The FRFO Ransomware deletes local backups, like nearly every file-locker Trojan that isn't an amateur-level project. Besides the need for a non-local recovery option, users also can protect their PCs by remaining aware of the most critical vulnerabilities. Out of these issues, malware analysts point out the following as highly-urgent:

  • Updating server software for resolving passive vulnerabilities, esp. publicly-known ones
  • Using strong passwords (both sufficiently complex and unique or non-default strings for the account and hardware in question)
  • Avoiding opening potentially-threatening documents, such as fake invoices, over e-mail or instant messages
  • Leaving abusable features such as JavaScript and macros off, when possible
  • Never leaving RDP features open to the internet
  • Diminishing admin privileges to as few accounts as possible

Paying ransoms for families like the AES-Matrix Ransomware is, often, expensive – thousands or tens of thousands of dollars, if not more.
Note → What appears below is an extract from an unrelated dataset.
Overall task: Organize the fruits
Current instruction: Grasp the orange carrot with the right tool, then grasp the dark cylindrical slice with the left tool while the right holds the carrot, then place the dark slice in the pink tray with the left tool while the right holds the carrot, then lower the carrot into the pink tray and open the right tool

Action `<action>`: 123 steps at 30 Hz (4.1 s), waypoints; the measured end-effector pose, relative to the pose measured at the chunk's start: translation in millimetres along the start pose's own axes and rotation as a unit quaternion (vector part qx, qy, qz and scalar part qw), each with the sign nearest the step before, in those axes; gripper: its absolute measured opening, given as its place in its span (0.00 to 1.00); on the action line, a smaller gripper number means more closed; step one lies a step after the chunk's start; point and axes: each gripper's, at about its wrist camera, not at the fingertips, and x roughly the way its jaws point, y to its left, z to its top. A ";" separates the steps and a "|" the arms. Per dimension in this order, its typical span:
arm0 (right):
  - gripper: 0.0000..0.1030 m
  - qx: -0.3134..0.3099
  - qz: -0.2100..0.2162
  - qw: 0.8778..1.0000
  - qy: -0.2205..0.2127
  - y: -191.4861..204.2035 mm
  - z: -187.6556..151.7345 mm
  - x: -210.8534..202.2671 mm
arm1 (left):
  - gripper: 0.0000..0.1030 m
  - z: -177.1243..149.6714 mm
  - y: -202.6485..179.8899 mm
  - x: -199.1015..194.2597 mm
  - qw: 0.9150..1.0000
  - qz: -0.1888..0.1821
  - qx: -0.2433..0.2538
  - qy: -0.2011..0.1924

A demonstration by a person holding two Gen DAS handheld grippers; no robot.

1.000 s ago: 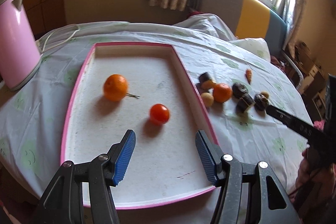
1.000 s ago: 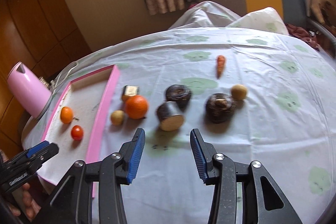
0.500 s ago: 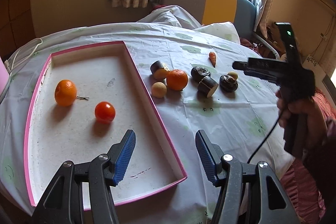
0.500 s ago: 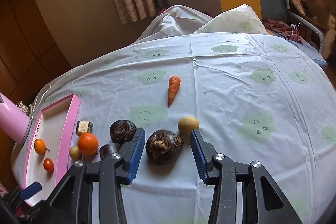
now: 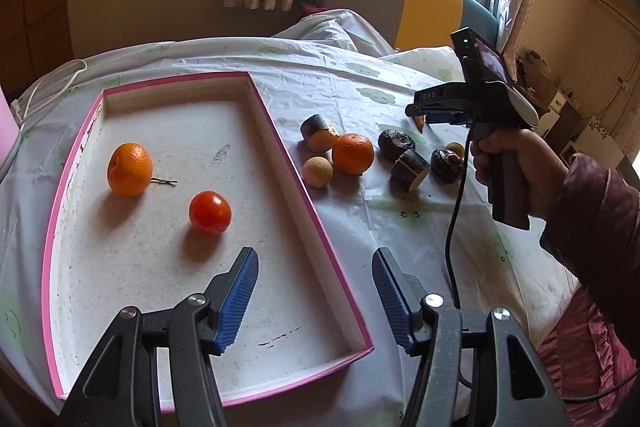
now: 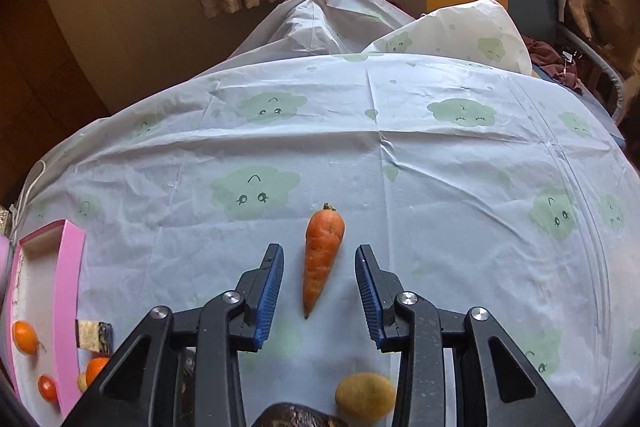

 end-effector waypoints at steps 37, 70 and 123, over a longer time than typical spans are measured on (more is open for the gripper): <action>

As a final barrier to infection and attacks, users also can depend on traditional PC security programs for blocking or removing the FRFO Ransomware efficiently.

Victims of the FRFO Ransomware's campaign haven't come forward with details on how it's circulating, but AES-Matrix Ransomware's admins tend towards the technically savvy. As of the last samples collected, businesses that don't guard their networks' perimeters might find a predator by the FRFO Ransomware's name breaching the gates.